Analysts warn that “oil volatility is set to rise again” as markets wait for a Chinese response to the latest US tariff threat, which could include purchasing Iranian oil.

“This decision would both undermine US foreign policy and cushion the negative terms-of-trade effects on the Chinese economy of rising US tariffs,” the report added.

Iranian oil exports slide

Shipments of Iranian oil fell below 550,000 b/d (barrels per day) in June from about 875,000 b/d in May and about 2.5 million b/d in June 2018, according to data from S&P Global Platts. Roughly half of Iran’s exports were shipped to China in June and July, according to the firm.

But a Chinese decision to purchase Iranian oil in a further defiance of U.S. sanctions could act as a double edged sword, according to other analysts.

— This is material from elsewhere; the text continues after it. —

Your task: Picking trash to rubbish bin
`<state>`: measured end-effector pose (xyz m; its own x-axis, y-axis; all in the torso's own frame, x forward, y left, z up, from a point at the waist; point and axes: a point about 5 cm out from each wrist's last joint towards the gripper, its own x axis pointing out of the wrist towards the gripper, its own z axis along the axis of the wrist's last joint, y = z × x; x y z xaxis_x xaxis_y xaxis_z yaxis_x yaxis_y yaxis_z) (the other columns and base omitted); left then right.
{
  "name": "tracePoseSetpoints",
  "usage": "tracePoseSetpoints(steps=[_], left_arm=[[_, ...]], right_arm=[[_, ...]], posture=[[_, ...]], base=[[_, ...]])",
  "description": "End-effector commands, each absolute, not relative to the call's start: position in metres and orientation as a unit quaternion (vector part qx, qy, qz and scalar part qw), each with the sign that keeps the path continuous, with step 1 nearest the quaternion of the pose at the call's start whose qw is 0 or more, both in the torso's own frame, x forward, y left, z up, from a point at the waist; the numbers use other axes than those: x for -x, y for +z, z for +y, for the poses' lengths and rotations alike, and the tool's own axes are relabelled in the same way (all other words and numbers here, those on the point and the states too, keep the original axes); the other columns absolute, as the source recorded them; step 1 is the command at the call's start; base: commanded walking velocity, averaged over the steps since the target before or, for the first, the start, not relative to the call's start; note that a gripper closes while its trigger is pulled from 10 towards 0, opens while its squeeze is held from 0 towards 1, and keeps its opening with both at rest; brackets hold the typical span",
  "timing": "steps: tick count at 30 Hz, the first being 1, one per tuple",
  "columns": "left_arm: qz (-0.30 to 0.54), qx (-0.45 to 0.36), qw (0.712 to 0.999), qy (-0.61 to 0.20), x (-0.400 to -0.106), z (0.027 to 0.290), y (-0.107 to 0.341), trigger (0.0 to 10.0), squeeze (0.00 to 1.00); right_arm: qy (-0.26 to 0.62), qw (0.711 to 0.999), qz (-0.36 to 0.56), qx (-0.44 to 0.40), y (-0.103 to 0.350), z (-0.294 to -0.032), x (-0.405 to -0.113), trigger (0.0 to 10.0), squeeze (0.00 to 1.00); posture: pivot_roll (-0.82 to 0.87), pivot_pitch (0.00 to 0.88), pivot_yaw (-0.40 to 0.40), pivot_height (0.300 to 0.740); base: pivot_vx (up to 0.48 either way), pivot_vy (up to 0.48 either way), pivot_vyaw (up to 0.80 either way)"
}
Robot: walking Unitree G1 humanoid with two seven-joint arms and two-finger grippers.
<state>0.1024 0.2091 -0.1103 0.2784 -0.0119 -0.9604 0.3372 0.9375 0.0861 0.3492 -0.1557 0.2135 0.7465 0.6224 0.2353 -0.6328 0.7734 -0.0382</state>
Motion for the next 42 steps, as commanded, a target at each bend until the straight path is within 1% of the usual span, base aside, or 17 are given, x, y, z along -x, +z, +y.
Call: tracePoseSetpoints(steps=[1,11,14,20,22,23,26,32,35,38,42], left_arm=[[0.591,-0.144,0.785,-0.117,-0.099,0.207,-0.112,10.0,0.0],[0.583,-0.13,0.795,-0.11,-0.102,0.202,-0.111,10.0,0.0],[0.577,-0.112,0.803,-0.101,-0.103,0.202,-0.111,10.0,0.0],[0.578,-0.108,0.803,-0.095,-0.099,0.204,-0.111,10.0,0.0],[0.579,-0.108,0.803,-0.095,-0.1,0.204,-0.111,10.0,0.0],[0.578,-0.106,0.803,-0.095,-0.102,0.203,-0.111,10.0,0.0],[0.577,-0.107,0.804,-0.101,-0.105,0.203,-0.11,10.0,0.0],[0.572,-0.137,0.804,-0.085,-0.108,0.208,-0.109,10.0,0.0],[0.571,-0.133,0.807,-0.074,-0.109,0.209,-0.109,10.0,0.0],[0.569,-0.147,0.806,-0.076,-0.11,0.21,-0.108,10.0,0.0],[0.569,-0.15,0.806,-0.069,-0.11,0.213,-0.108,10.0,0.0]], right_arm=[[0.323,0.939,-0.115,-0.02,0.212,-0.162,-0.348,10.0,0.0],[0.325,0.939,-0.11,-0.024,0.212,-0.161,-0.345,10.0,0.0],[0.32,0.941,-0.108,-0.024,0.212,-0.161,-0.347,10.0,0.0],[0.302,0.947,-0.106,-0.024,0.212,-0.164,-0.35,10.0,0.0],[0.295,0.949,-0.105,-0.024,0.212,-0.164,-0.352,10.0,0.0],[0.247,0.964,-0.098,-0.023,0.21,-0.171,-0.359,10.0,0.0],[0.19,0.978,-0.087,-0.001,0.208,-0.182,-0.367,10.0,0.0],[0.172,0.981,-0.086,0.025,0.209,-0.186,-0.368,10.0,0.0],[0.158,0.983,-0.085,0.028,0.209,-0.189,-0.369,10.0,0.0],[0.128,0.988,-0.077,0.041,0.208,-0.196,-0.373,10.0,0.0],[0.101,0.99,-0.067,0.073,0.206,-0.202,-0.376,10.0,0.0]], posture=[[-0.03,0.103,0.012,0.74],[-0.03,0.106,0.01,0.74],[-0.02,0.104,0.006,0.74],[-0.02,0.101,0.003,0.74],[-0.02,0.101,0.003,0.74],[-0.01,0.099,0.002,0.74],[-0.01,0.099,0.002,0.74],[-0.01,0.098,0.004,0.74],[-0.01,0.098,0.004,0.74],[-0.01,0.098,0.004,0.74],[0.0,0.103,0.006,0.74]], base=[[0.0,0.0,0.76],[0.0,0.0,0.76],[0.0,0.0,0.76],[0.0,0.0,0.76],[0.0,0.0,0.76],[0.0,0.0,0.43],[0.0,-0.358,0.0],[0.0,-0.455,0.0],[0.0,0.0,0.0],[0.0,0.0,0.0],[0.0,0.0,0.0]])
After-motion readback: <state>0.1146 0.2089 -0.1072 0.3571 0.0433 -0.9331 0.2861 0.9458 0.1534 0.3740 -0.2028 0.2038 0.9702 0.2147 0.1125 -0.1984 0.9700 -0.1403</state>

“Iran would welcome any opportunity to increase its production whether or not it breaches the terms of the U.S. sanctions, but the strategy there would introduce China to a partner over which it doesn’t have an enormous amount of control,” Edward Bell, Director of Commodities Research at Emirates NBD told CNBC’s “Capital Connection.”

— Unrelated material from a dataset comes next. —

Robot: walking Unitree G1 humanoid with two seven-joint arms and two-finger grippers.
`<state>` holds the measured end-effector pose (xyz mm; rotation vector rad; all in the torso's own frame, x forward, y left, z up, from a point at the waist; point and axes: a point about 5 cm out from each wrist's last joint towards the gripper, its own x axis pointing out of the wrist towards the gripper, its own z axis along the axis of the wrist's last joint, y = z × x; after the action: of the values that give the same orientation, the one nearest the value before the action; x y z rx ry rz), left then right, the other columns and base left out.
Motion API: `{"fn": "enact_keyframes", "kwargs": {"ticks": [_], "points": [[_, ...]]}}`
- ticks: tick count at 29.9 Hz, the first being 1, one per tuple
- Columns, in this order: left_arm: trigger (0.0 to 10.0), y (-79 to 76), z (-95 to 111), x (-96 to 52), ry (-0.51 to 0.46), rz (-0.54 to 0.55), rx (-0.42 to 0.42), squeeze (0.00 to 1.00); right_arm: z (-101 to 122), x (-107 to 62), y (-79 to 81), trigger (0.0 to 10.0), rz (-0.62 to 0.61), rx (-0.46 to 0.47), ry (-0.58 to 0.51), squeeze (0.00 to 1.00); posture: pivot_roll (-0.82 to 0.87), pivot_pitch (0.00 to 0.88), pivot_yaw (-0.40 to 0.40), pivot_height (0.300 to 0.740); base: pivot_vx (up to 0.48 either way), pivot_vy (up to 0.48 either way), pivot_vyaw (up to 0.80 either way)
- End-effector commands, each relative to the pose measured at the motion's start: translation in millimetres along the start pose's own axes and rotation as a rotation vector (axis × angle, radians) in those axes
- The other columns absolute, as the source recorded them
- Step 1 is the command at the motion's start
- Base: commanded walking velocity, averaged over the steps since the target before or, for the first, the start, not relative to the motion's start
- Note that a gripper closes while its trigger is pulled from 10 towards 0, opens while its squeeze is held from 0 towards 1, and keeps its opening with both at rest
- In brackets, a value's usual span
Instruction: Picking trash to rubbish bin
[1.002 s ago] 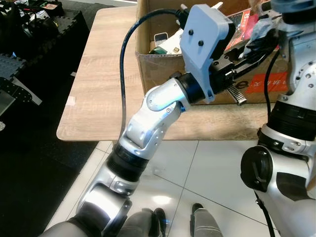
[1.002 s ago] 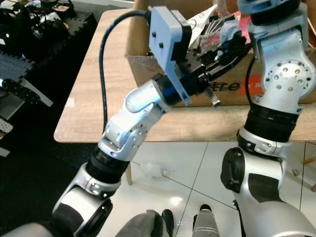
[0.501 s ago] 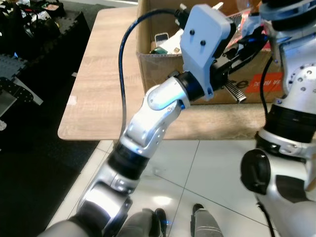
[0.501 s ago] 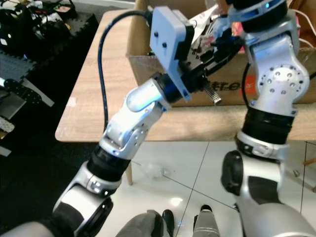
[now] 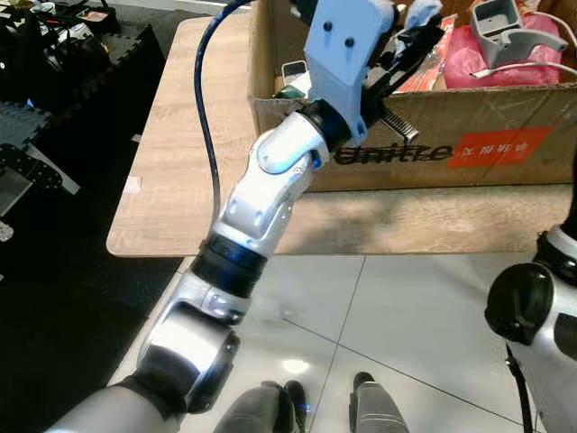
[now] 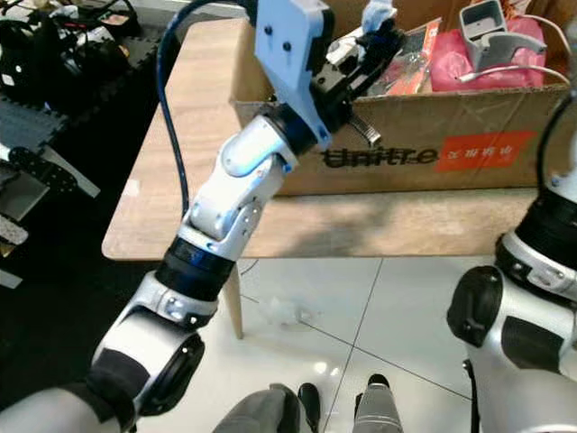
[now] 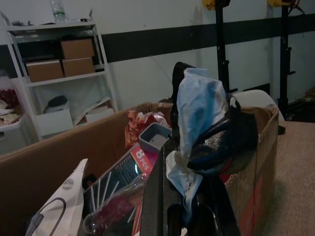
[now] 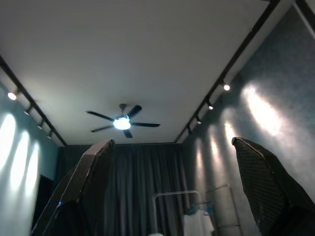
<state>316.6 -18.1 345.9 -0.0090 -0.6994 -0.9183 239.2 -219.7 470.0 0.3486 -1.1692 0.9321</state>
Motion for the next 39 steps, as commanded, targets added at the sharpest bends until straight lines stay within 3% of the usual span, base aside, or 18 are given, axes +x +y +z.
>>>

“Don’t forget there are other producers that would also be targeting that trade with China, so for instance you could see Iraq or Saudi Arabia step in and try and discount the volumes that they would be exporting to China as a way to circumvent Iran getting that extra market share,” he added.

Traders fret on crude demand

Crude oil prices slumped further on Monday, as traders focused on a deteriorating demand outlook.

Analysts at BofA Merrill Lynch said the latest round of US tariffs could reduce global oil demand by 250,000-500,000 barrels per day, adding to worries about a demand slowdown that is challenging the fundamentals for crude.

“The kind of deterioration in global trade volumes that we’ve seen this year does mathematically lead into lower demand for crude oil,” Bell added.

“If that carries on through the end of 2019 or perhaps even 2020 as we enter the firm end of the US election cycle when Trump is likely to want to maintain that hard stance on China, then it could be a very difficult barrier for crude to try and break through some of those demand concerns.”

Brent crude was trading at $60.94 early Monday, down around 1.5%, while WTI traded at $54.81, again slipping around 1.5% for the session.